SuperValu’s top line grows 0.6% in 4Q17
SuperValu’s (SVU) fourth-quarter sales rose 0.6% YoY (year-over-year) to $2.9 billion, beating the consensus estimate by $10 million. The company has missed Wall Street’s top-line estimates for the last six consecutive quarters. Its top line returned to growth after falling for five straight quarters.
In 4Q17, sales growth was driven by a 3% rise in the company’s wholesale business, which accounted for ~62% of the company’s total sales during the quarter. “We finished fiscal 2017 with momentum in our Wholesale business and an improved balance sheet resulting from the sale of Save-A-Lot,” said SuperValu president and CEO Mark Gross. The company sold its grocery chain Save-A-lot to Onex for $1.4 billion in October 2016.

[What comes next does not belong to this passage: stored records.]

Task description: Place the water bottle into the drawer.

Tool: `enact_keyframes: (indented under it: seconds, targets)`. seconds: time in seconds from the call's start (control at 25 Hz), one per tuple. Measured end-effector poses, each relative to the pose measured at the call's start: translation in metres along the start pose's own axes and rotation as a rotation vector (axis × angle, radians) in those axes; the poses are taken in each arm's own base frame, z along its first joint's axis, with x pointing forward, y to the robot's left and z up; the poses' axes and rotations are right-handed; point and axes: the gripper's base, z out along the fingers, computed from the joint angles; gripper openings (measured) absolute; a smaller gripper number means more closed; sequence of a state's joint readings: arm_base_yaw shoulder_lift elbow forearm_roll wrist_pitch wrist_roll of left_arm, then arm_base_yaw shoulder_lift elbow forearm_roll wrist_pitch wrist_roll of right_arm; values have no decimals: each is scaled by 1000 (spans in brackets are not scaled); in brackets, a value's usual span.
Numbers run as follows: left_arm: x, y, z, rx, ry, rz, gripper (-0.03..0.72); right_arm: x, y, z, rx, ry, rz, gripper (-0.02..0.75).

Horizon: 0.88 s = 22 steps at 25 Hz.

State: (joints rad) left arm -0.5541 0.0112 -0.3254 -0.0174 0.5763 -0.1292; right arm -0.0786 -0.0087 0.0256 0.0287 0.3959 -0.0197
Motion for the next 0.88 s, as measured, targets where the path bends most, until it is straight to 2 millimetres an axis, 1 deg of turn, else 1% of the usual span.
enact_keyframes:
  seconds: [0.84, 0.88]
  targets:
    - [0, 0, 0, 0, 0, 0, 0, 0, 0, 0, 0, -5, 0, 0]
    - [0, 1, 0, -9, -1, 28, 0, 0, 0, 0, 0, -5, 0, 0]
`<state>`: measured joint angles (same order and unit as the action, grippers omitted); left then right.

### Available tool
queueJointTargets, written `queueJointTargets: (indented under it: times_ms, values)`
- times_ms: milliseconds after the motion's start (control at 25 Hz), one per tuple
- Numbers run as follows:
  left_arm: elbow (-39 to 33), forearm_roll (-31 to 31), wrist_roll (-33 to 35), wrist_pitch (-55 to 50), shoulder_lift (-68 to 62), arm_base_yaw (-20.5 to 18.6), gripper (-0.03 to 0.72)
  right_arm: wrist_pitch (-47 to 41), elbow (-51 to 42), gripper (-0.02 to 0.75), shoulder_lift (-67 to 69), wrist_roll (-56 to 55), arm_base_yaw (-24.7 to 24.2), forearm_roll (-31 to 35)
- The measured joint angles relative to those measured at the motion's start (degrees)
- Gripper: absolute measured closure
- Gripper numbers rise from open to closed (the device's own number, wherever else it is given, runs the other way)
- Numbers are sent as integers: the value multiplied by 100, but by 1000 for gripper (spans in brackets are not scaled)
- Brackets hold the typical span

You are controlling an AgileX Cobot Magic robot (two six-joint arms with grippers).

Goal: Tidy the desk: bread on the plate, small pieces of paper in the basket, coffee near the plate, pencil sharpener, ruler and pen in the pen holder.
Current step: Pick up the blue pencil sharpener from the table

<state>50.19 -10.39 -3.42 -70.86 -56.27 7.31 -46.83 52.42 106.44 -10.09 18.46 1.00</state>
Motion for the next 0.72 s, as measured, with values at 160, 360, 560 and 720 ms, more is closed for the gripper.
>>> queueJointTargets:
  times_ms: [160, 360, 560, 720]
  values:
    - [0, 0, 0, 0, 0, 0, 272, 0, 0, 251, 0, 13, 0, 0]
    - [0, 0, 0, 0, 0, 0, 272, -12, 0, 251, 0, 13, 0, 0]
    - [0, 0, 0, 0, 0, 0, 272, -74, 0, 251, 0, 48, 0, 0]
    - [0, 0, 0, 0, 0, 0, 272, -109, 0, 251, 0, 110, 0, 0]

Retail sales, however, continued to remain muted and fell for the seventh straight quarter. Retail’s same-store sales stood at -5.8%. Read more about the performance of both businesses in the next section.
Top-line analysis for the fiscal year
In fiscal 2017, SuperValu’s total sales, after treating Save-A-Lot as discontinued operations, fell 3.3% to $12.5 billion. While the retail segment’s sales were down 3.6%, wholesale sales fell 2.9% during the year.
How have competitors fared?
Kroger (KR), America’s largest supermarket, reported a 5.5% YoY increase in total quarterly sales to $27.6 billion. The company did better than Wall Street expected and beat management’s guidance.
Organic retailer Whole Foods Market (WFM), however, fell short of consensus estimates once again. Its total sales rose 1.9% to $4.9 billion.
Wholesaler United Natural Foods (UNFI) also fell short of top-line estimates in its last reported quarter. The company’s sales rose 9.6% YoY to $2.3 billion. Investors seeking to add exposure to SuperValu could consider the iShares Morningstar Small-Cap Value ETF (JKL), which invests 0.2% of its portfolio in the company.